From mboxrd@z Thu Jan  1 00:00:00 1970
Return-Path: <owner-linux-mm@kvack.org>
Received: from mail-pf0-f200.google.com (mail-pf0-f200.google.com [209.85.192.200])
	by kanga.kvack.org (Postfix) with ESMTP id 2D0096B0005
	for <linux-mm@kvack.org>; Wed, 13 Jul 2016 23:11:13 -0400 (EDT)
Received: by mail-pf0-f200.google.com with SMTP id y134so77268613pfg.1
        for <linux-mm@kvack.org>; Wed, 13 Jul 2016 20:11:13 -0700 (PDT)
Received: from mx0a-001b2d01.pphosted.com (mx0a-001b2d01.pphosted.com. [148.163.156.1])
        by mx.google.com with ESMTPS id uv5si181204pac.274.2016.07.13.20.11.12
        for <linux-mm@kvack.org>
        (version=TLS1_2 cipher=ECDHE-RSA-AES128-GCM-SHA256 bits=128/128);
        Wed, 13 Jul 2016 20:11:12 -0700 (PDT)
Received: from pps.filterd (m0098396.ppops.net [127.0.0.1])
	by mx0a-001b2d01.pphosted.com (8.16.0.11/8.16.0.11) with SMTP id u6E39Wud080283
	for <linux-mm@kvack.org>; Wed, 13 Jul 2016 23:11:11 -0400
Received: from e23smtp02.au.ibm.com (e23smtp02.au.ibm.com [202.81.31.144])
	by mx0a-001b2d01.pphosted.com with ESMTP id 245py7q43j-1
	(version=TLSv1.2 cipher=AES256-SHA bits=256 verify=NOT)
	for <linux-mm@kvack.org>; Wed, 13 Jul 2016 23:11:11 -0400
Received: from localhost
	by e23smtp02.au.ibm.com with IBM ESMTP SMTP Gateway: Authorized Use Only!
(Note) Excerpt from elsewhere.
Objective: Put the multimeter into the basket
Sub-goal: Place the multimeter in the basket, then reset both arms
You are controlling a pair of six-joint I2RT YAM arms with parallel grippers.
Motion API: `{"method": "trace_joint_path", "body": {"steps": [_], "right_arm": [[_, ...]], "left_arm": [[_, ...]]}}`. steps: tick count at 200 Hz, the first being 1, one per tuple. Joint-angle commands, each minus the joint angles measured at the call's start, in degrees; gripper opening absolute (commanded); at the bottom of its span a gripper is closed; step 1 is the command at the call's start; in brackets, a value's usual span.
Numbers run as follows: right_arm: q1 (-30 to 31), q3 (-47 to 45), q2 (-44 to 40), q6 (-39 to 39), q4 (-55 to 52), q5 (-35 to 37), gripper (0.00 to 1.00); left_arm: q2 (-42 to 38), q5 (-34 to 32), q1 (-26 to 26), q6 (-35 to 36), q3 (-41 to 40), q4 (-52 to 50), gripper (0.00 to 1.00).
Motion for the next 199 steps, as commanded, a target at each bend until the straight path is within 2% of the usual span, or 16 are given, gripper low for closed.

Violators will be prosecuted
	for <linux-mm@kvack.org> from <balbirs@ozlabs.au.ibm.com>;
	Thu, 14 Jul 2016 13:11:09 +1000
Received: from d23relay07.au.ibm.com (d23relay07.au.ibm.com [9.190.26.37])
	by d23dlp03.au.ibm.com (Postfix) with ESMTP id D62783578057
	for <linux-mm@kvack.org>; Thu, 14 Jul 2016 13:11:05 +1000 (EST)
Received: from d23av03.au.ibm.com (d23av03.au.ibm.com [9.190.234.97])
	by d23relay07.au.ibm.com (8.14.9/8.14.9/NCO v10.0) with ESMTP id u6E3B5jp15663230
	for <linux-mm@kvack.org>; Thu, 14 Jul 2016 13:11:05 +1000
Received: from d23av03.au.ibm.com (localhost [127.0.0.1])
	by d23av03.au.ibm.com (8.14.4/8.14.4/NCO v10.0 AVout) with ESMTP id u6E3B5Rn030874
	for <linux-mm@kvack.org>; Thu, 14 Jul 2016 13:11:05 +1000
Subject: [v2][PATCH] KVM: PPC: Book3S HV: Migrate pinned pages out of CMA
From: Balbir Singh <balbirs@ozlabs.au.ibm.com>
Date: Thu, 14 Jul 2016 13:11:03 +1000
MIME-Version: 1.0
Content-Type: text/plain; charset=utf-8
Content-Transfer-Encoding: 7bit
Message-Id: <57d99598-2350-9578-5f93-b551cda12d23@ozlabs.au.ibm.com>
Sender: owner-linux-mm@kvack.org
List-ID: <linux-mm.kvack.org>
To: linuxppc-dev@lists.ozlabs.org, kvm-ppc@vger.kernel.org, kvm@vger.kernel.org
Cc: "linux-mm@kvack.org" <linux-mm@kvack.org>, Benjamin Herrenschmidt <benh@kernel.crashing.org>, Alexey Kardashevskiy <aik@ozlabs.ru>, Paul Mackerras <paulus@samba.org>, Michael Ellerman <mpe@ellerman.id.au>


When PCI Device pass-through is enabled via VFIO, KVM-PPC will
pin pages using get_user_pages_fast(). One of the downsides of
the pinning is that the page could be in CMA region. The CMA
region is used for other allocations like the hash page table.
Ideally we want the pinned pages to be from non CMA region.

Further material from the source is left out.